Genetic counseling is a process in which people seek professional help to diagnose, understand, and cope with inherited conditions. These conditions are passed from one generation to another by genes. Genes are microscopic chemical instructions inside every cell that affect how living things develop and function. The importance of genes in determining particular conditions varies. People seek genetic counseling when they know or suspect that genes play a significant role in a condition that affects them or someone in their family.
Techniques of genetic counseling.
Genetic counselors review client medical records and interview clients to construct a detailed family medical history. The counseling process may include genetic tests or other evaluations to aid in diagnosis. If a genetic condition may be present, the counselor interprets the evidence for the client and explains the nature of the condition. The explanation makes clear what is known about the condition, how it is inherited, how it is treated, and how it may affect future generations. Counselors may offer further testing or ongoing medical care, and help clients find additional resources and support.
Understanding and coping with genetic conditions involves medical, moral, and personal challenges. During counseling, clients may confront such difficult issues as understanding the mathematical likelihood that they have inherited a condition or will pass it to their offspring; considering whether they want to know if they have an inherited disorder; learning about current or future health risks and medical care involved in managing a condition; or deciding whether to continue a pregnancy when a genetic condition affects an unborn child.
Genetic counseling is nondirective—that is, a counselor does not tell a client what to think or what to do. Counselors aim to provide clients with the information and tools they need to make their own decisions. Counselors also support clients’ efforts to maintain confidence and self-worth as they cope with their situation.
Most professionals who offer genetic counseling have special training in the medical and psychological aspects of genetic conditions. Some professionals have a master’s degree in genetic counseling. Physicians with certification in a specialty called medical genetics may offer counseling. Other counselors have a doctoral degree in genetics or a related academic field. Most counselors work as members of a team that includes other health professionals.
Reasons for seeking genetic counseling.
Some common reasons for seeking counseling include obtaining advice before or during pregnancy; diagnosing a child who shows symptoms of an inherited disorder; and genetic testing of adult members of a family where a genetic condition is suspected.
Counseling during pregnancy may be offered for many reasons. For example, pregnant women over 35 years old may seek advice because the chance of certain conditions rises as the age of the mother increases.
If analysis of the family medical history or other factors suggest an increased risk of a genetic condition, parents-to-be may be offered one or more tests to help make a diagnosis. Tests commonly offered to pregnant women include: (1) tests of the mother’s blood that detect higher than normal levels of chemicals associated with certain abnormalities in the developing baby; and (2) ultrasound, which uses sound waves to create an image of the baby within the mother’s body. Additional tests may be offered to some women with an unusually high risk of having a baby with a genetic condition. Two tests that provide direct examination of the baby’s genetic material are amniocentesis and chorionic villus sampling. Because these procedures involve minor surgery, they carry a small risk to the developing baby.
Couples considering a future pregnancy may seek counseling to determine their likelihood of having a child with a genetic condition. For example, people who have already had a child with a hereditary disorder may want to know their chances of conceiving another affected child. Also, members of some ethnic groups have an increased chance of being a carrier for certain genetic conditions. A carrier is a person who is not affected by a condition, but may pass the condition on to a child if the other parent is also a carrier. One such condition is Tay-Sachs disease, which occurs chiefly in Jews of Eastern European origin. Testing for these conditions usually involves testing the parents’ blood for certain chemicals or particular genetic material.

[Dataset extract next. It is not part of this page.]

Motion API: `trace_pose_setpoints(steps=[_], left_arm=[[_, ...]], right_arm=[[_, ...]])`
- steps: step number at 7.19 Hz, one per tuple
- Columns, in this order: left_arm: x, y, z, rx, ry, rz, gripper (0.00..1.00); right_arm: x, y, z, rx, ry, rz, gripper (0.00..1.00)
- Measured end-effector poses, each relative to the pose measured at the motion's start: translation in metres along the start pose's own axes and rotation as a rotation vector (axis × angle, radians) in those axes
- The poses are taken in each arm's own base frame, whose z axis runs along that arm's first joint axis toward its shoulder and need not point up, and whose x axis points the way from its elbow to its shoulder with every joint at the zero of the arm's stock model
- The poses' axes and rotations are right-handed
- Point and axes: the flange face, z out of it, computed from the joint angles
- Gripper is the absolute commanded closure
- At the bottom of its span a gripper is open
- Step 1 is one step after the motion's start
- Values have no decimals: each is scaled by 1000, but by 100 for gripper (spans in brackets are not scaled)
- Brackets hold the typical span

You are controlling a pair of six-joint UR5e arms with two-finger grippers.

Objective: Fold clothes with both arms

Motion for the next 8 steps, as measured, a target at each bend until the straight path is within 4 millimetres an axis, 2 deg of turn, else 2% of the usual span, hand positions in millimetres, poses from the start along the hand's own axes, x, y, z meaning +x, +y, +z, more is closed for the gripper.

Parents may seek a genetic evaluation to determine if a child has an inherited disorder. Common reasons for seeking an evaluation include suspected brain damage, a delay in normal growth and development, and birth defects.
Some genetic conditions do not become apparent until adulthood. Adults may seek advice when such a condition develops in one or more members of their family, and they want to know if the condition might also affect them. Examples of genetically influenced illnesses that usually appear in adulthood include certain inherited cancers and a fatal neurological disorder called Huntington’s disease.